You're spending an evening at a good old-fashioned networking event. You’re working the room, with a smile plastered on your face and witty conversation on the tip of your tongue when it steps in front of you—a legitimate and hot job prospect. It turns out that the girlfriend of the guy in the expensive-looking suit is the hiring manager at "TheNextBigThing.com." You get yourself an introduction and now you have exactly 30 seconds to say something sharp enough to make her respond with, "Send me your resume. I'd like to hear more."
If you haven't prepped an "elevator" pitch for these opportune moments, you can likely forget any chance of making the connection. But if you've done your homework, you'll be ready to take advantage of those 30 seconds and the potential the networking contact can provide.
Start with a core statement
When you only have 30 seconds, every word you say has to matter.
"Very few people put themselves in the position of the listener. Many focus on attributes, rather than translating these into the value they can bring to the hiring manager or organization," said Ian Turner, vice president of strategy and membership development for the Greater Philadelphia Senior Executive Group.
Too many professionals, noted Turner, use a generic opening, such as "I am a seasoned IT executive with over 15 years of experience in building." In that short statement, seven precious seconds are gone and you've said absolutely nothing of value. Turner recommends a different approach.
"I believe in starting with a core value statement that can be tailored and expanded as necessary," he advised. His own statement, which he constantly revises and refines, can be boiled down to this sentence: "I motivate business stakeholders to identify, manage, and deliver world-class software solutions for companies focused on driving profitable revenue, reducing costs, and providing superior customer service. What I commit to, I deliver."
Ellen Stuhlmann, managing director of ExecuNet, offers additional advice.
"A great way to test the clarity of your message is to use the 'seven-year-old rule,'" she said. "Ask a seven-year-old child to give you feedback on what you do after you’ve introduced yourself with your elevator speech. If your listener doesn’t 'get it,' he doesn’t know or understand what you do and what you offer—and he won’t consider you for a job or refer you."
Just as a cover letter shouldn't be a rehash of a resume, your 30-second pitch shouldn't be a summary of your job description.
Instead of saying, "I manage over 700 call center employees at six locations nationwide," think bigger—“I bring order to chaos and save my company over $250,000 every year." Most executives will probably invite you to share more information.
"When you give over the big concept that way, you're inviting the other person to become interested in how you achieved those results," said Turner.
Loose but not too loose
Presentation of an elevator pitch, of course, is important, but you don't want to appear too rehearsed. After hearing hundreds of elevator pitches—in his organization and at other networking events—Turner can instantly spot an overly prepared speech.
"The delivery is flat, and the words are too perfect," he explained. He stresses that it's much better to identify and verbalize your unique brand—the value you can bring to a company—than to memorize a string of buzzwords you think will impress a listener.
"The purpose of your speech is to develop a rapport, gather information, and most importantly, be remembered and referred," added Stuhlmann.
To establish rapport, approach the pitch as the start of a conversation. This will draw your listener in. One trick Stuhlmann recommends is to end your elevator pitch with a question.

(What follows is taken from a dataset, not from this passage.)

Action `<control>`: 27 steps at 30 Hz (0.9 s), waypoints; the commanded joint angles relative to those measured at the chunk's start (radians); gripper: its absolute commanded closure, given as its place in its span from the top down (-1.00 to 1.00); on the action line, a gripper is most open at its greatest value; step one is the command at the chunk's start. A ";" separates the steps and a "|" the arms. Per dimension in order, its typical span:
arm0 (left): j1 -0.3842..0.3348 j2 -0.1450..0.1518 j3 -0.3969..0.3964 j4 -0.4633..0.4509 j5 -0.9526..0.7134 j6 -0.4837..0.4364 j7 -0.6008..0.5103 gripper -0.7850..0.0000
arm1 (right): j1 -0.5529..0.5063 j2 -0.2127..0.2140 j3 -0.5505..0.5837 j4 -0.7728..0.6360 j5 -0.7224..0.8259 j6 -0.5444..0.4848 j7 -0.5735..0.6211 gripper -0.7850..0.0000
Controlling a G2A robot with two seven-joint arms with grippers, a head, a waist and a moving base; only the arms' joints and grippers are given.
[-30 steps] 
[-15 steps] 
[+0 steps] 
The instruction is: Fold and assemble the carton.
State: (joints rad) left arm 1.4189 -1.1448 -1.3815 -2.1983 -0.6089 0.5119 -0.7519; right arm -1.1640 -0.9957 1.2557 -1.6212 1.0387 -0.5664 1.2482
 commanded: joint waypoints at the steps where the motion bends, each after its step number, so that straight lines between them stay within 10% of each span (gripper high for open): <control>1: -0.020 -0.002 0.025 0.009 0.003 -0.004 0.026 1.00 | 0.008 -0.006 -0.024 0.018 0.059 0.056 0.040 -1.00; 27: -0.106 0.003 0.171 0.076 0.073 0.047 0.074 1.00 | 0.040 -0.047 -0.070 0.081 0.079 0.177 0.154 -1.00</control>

"This instantly engages the listener. Don't make your question generic or something your prospect can quickly brush off,” she advised.
Instead of, "Are you hiring right now?" try for something that ties back to your star qualities.
“If you've just outlined how you save your company money every year, follow up with, 'What's your greatest call center expenditure?'" explained Stuhlmann.
Polish for perfection
To get to the heart of what you want to say in an elevator speech, spend some time on your own answering questions such as these:
- Am I renowned for anything?
- What would happen at my company if I left tomorrow?
- What's the biggest problem I've solved for my company?
Always keep the focus on the benefits you bring to the listener—costs reduced, profits increased, time saved—rather than descriptive statements such as “15 years of experience" and “superior ASP skills.”
It’s well worth putting time into polishing and perfecting your elevator speech, and constantly reviewing it to keep it current and fresh. A strong message can open the way to a formal interview.